PROMPT:
Your task is to filter the data below down to the lines holding "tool".

PROVIDED MATERIAL:
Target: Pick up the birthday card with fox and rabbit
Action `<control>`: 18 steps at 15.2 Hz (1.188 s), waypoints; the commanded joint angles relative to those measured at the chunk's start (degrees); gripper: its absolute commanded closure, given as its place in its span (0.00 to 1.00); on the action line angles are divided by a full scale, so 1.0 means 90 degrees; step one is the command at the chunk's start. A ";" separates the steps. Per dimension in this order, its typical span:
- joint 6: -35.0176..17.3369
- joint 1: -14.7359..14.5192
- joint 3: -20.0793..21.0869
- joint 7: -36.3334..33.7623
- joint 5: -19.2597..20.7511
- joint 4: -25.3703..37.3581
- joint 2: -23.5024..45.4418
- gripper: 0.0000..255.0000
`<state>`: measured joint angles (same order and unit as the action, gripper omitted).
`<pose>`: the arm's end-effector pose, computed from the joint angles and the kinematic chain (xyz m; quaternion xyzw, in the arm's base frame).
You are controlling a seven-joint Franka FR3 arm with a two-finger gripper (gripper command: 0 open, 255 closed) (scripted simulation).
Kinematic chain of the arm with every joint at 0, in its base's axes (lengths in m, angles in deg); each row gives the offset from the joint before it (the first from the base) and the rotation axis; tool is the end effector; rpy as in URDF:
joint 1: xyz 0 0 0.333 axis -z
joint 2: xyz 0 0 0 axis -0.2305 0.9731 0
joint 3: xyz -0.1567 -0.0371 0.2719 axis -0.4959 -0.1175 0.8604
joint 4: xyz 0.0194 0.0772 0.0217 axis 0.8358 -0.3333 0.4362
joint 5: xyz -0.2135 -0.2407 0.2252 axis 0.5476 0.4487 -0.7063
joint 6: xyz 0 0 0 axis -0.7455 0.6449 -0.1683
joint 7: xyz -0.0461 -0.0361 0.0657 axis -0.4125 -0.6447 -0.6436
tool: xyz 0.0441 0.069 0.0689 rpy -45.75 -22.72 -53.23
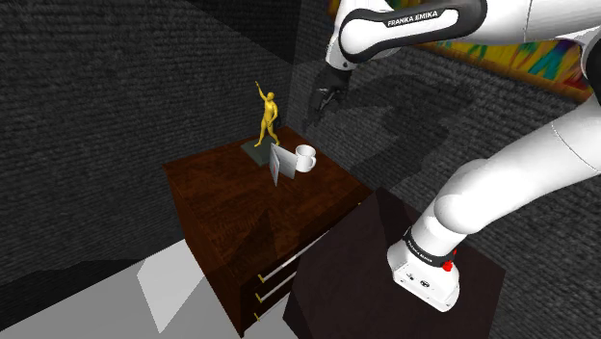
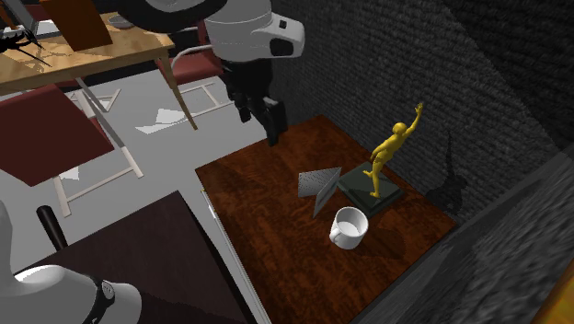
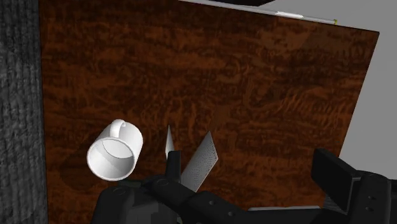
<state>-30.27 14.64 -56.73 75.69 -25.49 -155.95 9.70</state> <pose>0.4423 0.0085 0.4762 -0.9992 -0.0305 -0.0266 0.0022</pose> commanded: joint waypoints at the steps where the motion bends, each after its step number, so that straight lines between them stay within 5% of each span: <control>1: -0.0339 0.0022 -0.0009 -0.0010 0.0010 0.0063 0.0421 0.00; 18: -0.1962 0.0104 -0.0080 -0.0199 0.0099 0.2392 0.4615 0.00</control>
<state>-47.50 15.66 -57.43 74.14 -24.63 -136.25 48.82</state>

ANSWER TO THE EXERCISE:
Kinematic chain of the arm with every joint at 0, in its base's axes (lengths in m, angles in deg); each row gives the offset from the joint before it (the first from the base) and the rotation axis; tool is the end effector; rpy as in URDF:
tool: xyz 0.0441 0.069 0.0689 rpy -45.75 -22.72 -53.23

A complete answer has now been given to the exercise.